Problem requirements
Print the whole listing, unchanged.

Recorded information

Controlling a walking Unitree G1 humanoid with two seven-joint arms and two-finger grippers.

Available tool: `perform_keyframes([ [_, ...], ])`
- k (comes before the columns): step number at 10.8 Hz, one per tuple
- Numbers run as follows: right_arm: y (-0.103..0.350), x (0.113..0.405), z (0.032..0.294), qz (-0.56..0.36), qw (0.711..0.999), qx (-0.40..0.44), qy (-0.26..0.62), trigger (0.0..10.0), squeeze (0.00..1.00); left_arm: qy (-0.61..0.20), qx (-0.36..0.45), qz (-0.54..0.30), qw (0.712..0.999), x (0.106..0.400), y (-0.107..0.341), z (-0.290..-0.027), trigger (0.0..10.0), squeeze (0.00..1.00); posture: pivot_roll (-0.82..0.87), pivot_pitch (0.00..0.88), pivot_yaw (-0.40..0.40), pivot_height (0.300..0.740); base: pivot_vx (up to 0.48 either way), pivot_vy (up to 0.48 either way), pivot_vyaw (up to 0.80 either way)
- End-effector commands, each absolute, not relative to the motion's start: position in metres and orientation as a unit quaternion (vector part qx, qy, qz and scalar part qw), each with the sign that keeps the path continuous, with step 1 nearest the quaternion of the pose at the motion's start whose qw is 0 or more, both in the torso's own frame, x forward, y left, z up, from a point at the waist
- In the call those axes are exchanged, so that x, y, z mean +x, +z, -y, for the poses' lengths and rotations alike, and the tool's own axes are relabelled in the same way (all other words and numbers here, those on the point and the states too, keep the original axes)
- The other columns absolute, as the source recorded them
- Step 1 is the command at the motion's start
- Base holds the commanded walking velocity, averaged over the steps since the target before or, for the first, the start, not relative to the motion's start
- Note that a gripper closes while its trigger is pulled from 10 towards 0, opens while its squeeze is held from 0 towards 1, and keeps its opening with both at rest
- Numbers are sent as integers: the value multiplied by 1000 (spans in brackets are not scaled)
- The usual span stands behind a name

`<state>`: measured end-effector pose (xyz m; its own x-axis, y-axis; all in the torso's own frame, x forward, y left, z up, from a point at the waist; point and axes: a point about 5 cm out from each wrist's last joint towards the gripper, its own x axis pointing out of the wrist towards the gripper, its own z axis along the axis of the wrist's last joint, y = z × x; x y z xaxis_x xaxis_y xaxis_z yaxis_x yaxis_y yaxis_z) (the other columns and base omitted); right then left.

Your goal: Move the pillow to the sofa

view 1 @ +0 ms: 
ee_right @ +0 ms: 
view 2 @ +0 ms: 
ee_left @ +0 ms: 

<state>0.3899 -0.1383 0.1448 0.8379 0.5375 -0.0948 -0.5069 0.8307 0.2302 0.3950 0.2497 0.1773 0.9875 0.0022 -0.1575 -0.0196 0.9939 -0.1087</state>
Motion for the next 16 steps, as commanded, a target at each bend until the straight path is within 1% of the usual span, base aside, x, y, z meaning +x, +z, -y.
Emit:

Solution for this task
Controlling a walking Unitree G1 humanoid with two seven-joint arms and two-finger grippers.

Available tool: `perform_keyframes([ [_, ...], ])`
- k (comes before the columns): step number at 10.8 Hz, one per tuple
- Numbers run as follows: right_arm: y (-0.103..0.350), x (0.113..0.405), z (0.032..0.294), qz (-0.56..0.36), qw (0.711..0.999), qx (-0.40..0.44), qy (-0.26..0.62), trigger (0.0..10.0), squeeze (0.00..1.00); left_arm: qy (-0.61..0.20), qx (-0.36..0.45), qz (-0.54..0.30), qw (0.712..0.999), x (0.106..0.400), y (-0.107..0.341), z (-0.290..-0.027), trigger (0.0..10.0), squeeze (0.00..1.00); posture: pivot_roll (-0.82..0.87), pivot_pitch (0.00..0.88), pivot_yaw (-0.40..0.40), pivot_height (0.300..0.740); base: pivot_vx (up to 0.48 either way), pivot_vy (up to 0.48 either way), pivot_vyaw (up to 0.80 either way)
- End-effector commands, each absolute, not relative to the motion's start: position in metres and orientation as a unit quaternion (vector part qx, qy, qz and scalar part qw), each with the sign that keeps the path continuous, with step 1 nearest the quaternion of the pose at the motion's start whose qw is 0 or more, both in the torso's own frame, x forward, y left, z up, from a point at the waist
- In the call those axes are exchanged, so that x, y, z mean +x, +z, -y, for the poses' lengths and rotations alike, and the tool's own axes are relabelled in the same way (all other words and numbers here, those on the point and the states too, keep the original axes)
- The other columns absolute, as the source recorded them
- Step 1 is the command at the motion's start
- Base holds the commanded walking velocity, averaged over the steps since the target before or, for the first, the start, not relative to the motion's start
- Note that a gripper closes while its trigger is pulled from 10 towards 0, opens while its squeeze is held from 0 towards 1, and keeps its opening with both at rest
- Numbers are sent as integers: the value multiplied by 1000 (spans in brackets are not scaled)
- The usual span stands behind a name

`<state>`: measured end-effector pose (xyz m; its own x-axis, y-axis; all in the torso's own frame, x forward, y left, z up, from a point at the waist; point and axes: a point about 5 cm out from each wrist's last joint towards the gripper, its own x axis pointing out of the wrist towards the gripper, its own z axis along the axis of the wrist's last joint, y = z × x; x y z xaxis_x xaxis_y xaxis_z yaxis_x yaxis_y yaxis_z) (the other columns and base omitted); right then left.

Your goal: Move the pillow to the sofa

view 1 @ +0 ms: 
ee_right @ +0 ms: 
view 2 @ +0 ms: 
ee_left @ +0 ms: 

<state>0.3899 -0.1383 0.1448 0.8379 0.5375 -0.0948 -0.5069 0.8307 0.2302 0.3950 0.2497 0.1773 0.9875 0.0022 -0.1575 -0.0196 0.9939 -0.1087</state>
Motion for the next 16 steps, as commanded, a target at each bend until the straight path is within 1% of the usual span, base aside, x, y, z meaning +x, +z, -y.
Emit:

Besides this answer, nothing more is needed.